--- Data supplied ---
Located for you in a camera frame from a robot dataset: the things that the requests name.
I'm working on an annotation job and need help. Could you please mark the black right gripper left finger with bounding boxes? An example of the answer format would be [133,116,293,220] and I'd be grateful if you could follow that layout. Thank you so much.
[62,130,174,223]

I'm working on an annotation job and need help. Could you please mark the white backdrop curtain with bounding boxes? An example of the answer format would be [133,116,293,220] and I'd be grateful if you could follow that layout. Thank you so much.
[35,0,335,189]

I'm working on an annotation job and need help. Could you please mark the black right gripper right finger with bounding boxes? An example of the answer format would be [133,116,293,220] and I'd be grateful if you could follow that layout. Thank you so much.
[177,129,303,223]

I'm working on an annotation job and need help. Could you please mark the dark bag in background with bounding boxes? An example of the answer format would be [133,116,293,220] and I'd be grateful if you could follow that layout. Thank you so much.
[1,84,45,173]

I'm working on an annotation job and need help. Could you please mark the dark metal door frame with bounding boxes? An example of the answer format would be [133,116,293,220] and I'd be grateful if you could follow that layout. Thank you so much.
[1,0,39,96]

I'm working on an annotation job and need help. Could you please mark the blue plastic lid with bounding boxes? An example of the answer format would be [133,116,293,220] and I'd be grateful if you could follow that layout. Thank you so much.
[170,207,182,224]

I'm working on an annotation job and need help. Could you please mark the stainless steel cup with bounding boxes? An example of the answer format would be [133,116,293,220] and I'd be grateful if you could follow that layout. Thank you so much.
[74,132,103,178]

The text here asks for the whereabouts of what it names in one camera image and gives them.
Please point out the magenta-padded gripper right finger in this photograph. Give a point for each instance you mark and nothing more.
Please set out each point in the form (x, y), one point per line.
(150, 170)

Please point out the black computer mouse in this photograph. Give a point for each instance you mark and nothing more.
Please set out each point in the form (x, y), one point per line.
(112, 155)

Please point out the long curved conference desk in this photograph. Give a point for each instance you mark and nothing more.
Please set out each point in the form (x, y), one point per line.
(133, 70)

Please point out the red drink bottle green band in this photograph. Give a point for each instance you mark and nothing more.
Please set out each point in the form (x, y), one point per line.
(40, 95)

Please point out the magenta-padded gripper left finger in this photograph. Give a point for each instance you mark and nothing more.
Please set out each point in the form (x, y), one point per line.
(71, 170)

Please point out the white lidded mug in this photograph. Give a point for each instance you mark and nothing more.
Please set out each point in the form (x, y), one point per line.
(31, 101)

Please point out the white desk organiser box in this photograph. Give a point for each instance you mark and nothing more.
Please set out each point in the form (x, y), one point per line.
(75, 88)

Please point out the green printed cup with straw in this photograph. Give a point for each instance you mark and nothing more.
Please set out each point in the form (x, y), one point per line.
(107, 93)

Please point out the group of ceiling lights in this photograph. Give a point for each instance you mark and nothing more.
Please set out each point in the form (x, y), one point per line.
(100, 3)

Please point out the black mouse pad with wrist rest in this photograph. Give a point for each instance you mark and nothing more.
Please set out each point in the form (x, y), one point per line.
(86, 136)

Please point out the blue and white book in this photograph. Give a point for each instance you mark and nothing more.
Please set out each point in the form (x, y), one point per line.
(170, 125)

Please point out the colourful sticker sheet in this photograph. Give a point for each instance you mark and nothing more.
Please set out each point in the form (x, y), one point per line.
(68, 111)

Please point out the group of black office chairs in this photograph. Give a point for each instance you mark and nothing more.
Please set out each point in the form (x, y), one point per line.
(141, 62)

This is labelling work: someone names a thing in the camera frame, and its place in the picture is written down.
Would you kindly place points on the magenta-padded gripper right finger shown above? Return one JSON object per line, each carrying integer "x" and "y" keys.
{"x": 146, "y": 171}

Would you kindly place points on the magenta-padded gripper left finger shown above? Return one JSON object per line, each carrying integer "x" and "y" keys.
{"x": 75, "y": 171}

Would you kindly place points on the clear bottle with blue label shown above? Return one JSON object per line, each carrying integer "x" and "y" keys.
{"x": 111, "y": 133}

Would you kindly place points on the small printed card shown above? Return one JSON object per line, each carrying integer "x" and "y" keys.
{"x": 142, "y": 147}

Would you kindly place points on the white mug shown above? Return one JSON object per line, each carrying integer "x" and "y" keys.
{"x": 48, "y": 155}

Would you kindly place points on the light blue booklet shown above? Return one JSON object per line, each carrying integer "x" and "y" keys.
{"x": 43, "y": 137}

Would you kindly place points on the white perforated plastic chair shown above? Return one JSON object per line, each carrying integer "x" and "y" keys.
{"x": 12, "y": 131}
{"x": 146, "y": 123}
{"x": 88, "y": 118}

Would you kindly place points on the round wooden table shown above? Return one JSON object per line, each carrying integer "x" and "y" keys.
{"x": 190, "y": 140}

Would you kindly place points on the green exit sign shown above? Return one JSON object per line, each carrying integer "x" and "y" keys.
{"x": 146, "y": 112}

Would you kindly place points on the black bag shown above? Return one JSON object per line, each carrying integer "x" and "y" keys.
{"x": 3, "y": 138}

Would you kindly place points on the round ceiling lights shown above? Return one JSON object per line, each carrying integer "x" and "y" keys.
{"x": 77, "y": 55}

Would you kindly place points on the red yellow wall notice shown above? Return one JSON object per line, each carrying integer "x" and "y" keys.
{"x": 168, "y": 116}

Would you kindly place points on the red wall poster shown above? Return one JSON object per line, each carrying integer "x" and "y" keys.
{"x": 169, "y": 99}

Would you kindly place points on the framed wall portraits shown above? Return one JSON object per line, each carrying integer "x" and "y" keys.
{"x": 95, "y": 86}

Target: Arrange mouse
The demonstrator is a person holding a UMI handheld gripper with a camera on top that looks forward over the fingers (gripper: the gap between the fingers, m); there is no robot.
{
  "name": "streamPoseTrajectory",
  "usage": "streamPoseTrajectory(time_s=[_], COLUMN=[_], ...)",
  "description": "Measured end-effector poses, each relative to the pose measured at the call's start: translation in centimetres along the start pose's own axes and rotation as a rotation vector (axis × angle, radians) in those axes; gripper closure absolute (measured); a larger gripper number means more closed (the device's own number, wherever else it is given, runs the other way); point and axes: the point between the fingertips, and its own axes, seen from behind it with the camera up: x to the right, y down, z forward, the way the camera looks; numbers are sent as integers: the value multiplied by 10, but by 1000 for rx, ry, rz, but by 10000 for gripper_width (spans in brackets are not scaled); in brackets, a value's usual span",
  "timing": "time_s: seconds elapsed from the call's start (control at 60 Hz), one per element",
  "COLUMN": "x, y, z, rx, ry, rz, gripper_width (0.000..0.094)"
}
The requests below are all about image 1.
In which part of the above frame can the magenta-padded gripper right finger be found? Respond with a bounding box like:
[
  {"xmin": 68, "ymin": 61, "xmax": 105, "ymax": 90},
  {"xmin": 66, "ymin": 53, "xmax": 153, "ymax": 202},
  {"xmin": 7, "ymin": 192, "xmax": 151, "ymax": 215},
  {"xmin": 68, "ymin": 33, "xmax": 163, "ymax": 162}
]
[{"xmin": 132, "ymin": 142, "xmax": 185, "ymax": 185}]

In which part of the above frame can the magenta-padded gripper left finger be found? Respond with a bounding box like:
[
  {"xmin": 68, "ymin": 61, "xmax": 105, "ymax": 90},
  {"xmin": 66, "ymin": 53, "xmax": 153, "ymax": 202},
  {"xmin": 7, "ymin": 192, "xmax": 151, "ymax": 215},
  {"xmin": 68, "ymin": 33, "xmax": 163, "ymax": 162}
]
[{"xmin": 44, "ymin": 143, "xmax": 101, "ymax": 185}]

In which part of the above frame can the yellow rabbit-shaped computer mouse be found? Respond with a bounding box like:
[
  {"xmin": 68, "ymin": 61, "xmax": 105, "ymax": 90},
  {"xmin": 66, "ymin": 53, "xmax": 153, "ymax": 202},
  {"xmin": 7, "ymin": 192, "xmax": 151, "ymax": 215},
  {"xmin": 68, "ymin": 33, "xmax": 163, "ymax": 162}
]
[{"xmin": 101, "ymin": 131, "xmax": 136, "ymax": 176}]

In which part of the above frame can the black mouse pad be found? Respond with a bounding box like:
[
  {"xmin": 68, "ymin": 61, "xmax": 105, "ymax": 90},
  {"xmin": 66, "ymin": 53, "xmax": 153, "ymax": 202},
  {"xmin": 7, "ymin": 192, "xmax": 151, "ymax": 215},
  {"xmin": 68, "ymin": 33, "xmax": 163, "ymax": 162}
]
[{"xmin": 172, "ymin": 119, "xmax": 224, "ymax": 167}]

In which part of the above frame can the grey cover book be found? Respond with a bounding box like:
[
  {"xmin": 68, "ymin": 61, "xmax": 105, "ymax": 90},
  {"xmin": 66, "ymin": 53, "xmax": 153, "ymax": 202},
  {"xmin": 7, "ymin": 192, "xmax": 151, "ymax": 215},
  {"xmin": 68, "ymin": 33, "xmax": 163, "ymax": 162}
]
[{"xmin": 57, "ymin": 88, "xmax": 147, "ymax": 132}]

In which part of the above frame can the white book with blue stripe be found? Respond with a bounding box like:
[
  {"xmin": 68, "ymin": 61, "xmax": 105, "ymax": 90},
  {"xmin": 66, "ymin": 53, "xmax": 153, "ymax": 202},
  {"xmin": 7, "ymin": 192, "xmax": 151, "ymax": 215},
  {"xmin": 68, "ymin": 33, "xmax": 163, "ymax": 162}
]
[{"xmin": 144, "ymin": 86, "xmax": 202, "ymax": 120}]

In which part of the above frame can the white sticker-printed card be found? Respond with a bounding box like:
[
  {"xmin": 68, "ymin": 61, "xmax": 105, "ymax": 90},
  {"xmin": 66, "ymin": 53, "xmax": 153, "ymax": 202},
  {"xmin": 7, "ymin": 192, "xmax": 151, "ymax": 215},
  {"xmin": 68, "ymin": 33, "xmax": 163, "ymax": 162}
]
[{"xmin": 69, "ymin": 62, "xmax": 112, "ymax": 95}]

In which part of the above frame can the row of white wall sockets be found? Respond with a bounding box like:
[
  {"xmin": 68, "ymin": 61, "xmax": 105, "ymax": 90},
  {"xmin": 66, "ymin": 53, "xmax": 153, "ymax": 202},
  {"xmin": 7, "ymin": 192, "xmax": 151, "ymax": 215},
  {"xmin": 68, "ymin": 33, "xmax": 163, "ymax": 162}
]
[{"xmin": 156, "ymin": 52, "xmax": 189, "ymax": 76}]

--- What the task requires ---
Of the lines above, show those in which "image" appears.

--- Response box ---
The text here asks for the whereabouts of what it names in one camera image and gives them.
The requests below are all about image 1.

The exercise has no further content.